-------- GIVEN DATA
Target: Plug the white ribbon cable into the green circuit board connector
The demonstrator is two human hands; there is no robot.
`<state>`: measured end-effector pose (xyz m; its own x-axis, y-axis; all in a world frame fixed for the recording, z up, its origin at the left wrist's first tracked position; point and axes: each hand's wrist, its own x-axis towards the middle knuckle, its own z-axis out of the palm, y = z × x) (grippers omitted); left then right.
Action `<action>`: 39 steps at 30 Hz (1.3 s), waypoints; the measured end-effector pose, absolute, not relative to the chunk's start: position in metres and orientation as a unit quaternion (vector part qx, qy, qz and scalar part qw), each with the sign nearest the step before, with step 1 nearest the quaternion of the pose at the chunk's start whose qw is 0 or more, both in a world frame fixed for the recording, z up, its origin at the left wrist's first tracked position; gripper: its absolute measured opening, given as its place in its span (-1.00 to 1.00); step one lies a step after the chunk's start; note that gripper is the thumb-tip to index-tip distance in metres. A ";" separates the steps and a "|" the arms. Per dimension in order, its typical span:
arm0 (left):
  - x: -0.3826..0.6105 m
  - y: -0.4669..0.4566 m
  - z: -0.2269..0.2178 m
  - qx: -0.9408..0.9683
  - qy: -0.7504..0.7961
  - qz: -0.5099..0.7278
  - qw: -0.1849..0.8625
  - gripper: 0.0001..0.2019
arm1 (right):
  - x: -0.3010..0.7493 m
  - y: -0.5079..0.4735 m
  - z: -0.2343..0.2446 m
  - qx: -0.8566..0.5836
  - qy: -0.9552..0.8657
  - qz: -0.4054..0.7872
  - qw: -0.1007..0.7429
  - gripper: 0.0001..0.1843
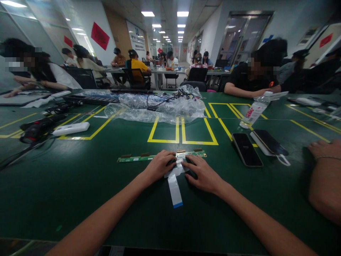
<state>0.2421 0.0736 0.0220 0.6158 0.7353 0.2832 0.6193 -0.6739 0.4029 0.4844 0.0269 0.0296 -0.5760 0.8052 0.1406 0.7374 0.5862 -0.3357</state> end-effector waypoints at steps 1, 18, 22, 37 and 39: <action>0.242 0.074 0.021 0.888 0.380 0.221 0.133 -0.82 | 0.484 0.027 0.029 -0.438 -0.880 0.120 0.140 -0.45; 0.246 0.077 0.021 0.892 0.388 0.211 0.101 -0.86 | 0.484 0.031 0.023 -0.443 -0.875 0.113 0.156 -0.53; 0.245 0.077 0.022 0.893 0.389 0.206 0.099 -0.86 | 0.483 0.033 0.022 -0.446 -0.875 0.110 0.154 -0.52; 0.246 0.071 0.021 0.905 0.366 0.205 0.065 -0.79 | 0.485 0.032 0.025 -0.435 -0.881 0.103 0.155 -0.51; 0.246 0.070 0.021 0.910 0.358 0.201 0.060 -0.75 | 0.485 0.032 0.025 -0.432 -0.882 0.105 0.157 -0.51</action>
<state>0.2457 0.0695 0.0205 0.6626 0.6757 0.3231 0.6278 -0.7363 0.2525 0.4853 0.0316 0.0251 -0.5776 0.7948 0.1860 0.7290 0.6048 -0.3206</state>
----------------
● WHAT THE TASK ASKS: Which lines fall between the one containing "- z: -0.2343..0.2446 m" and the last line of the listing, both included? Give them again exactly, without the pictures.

● TASK RESULT:
  - z: -0.2343..0.2446 m
  - qx: -0.8566..0.5836
  - qy: -0.9552..0.8657
  - qz: -0.4054..0.7872
  - qw: -0.1007..0.7429
  - gripper: 0.0001..0.1843
<state>0.2421 0.0736 0.0220 0.6158 0.7353 0.2832 0.6193 -0.6739 0.4029 0.4844 0.0269 0.0296 -0.5760 0.8052 0.1406 0.7374 0.5862 -0.3357</state> end-effector waypoints at steps 1, 18, 22, 37 and 39: <action>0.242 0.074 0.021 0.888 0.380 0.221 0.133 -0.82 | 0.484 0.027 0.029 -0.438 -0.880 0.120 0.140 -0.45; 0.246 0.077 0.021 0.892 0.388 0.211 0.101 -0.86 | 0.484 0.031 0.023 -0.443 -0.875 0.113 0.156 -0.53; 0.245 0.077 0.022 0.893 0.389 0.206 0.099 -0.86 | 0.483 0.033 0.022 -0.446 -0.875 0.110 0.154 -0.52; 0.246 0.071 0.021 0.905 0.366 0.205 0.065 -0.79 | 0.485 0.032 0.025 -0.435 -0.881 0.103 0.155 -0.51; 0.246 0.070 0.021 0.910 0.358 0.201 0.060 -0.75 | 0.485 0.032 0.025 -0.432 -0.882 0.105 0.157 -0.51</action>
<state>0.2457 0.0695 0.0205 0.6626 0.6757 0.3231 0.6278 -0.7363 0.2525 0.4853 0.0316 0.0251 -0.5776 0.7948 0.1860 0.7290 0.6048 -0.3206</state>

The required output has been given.